*WHAT YOU SHOULD DO*
Every line of the data below that holds the string "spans" needs to be reported.

**** DATA SHOWN ****

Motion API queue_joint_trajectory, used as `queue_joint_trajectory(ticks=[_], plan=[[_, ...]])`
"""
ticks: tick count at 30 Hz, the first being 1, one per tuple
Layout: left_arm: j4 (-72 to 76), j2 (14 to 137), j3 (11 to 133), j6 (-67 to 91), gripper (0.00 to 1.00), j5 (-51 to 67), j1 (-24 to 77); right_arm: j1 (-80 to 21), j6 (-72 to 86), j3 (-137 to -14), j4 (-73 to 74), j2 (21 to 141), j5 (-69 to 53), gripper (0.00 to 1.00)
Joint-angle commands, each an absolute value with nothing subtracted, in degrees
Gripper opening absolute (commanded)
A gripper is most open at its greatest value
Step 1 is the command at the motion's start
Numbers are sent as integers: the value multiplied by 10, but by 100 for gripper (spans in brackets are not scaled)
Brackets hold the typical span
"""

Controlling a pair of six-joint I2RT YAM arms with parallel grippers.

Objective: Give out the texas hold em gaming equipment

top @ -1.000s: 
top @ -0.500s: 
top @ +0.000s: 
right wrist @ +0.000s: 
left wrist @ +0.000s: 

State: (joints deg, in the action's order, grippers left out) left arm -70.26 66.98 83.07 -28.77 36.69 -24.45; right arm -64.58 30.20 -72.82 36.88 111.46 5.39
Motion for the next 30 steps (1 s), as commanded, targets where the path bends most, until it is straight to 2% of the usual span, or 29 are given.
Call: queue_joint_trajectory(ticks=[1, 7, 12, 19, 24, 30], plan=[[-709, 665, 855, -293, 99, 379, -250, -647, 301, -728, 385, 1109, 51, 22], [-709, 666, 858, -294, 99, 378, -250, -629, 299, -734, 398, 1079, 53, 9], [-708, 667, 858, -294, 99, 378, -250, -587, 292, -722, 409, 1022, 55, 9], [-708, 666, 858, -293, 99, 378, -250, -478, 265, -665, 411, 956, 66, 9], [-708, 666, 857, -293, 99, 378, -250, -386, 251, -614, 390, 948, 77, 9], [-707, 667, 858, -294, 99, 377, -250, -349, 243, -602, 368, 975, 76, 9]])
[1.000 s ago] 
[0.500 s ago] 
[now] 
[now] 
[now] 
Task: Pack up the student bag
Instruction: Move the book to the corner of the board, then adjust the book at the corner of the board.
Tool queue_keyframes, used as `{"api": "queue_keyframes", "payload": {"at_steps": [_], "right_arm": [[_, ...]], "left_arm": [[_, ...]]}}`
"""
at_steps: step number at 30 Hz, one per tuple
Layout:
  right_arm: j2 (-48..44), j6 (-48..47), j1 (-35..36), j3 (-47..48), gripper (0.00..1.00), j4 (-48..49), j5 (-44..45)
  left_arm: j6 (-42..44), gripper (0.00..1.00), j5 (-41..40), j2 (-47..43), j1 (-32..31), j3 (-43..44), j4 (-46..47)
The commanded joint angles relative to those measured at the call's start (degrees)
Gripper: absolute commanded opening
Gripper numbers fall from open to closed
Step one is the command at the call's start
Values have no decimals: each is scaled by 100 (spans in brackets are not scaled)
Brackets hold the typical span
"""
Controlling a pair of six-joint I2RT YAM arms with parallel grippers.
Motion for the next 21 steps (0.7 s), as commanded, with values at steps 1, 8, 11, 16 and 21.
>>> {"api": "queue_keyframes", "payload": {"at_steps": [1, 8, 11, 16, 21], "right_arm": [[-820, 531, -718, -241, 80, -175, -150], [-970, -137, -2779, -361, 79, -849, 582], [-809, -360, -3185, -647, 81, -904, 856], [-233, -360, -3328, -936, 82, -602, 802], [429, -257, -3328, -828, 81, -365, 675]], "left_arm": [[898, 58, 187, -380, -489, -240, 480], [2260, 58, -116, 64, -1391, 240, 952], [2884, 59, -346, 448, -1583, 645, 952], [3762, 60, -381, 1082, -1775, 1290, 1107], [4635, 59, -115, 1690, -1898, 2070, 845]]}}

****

*EXERCISE OUTPUT*
Numbers are sent as integers: the value multiplied by 10, but by 100 for gripper (spans in brackets are not scaled)
Values have no decimals: each is scaled by 100 (spans in brackets are not scaled)

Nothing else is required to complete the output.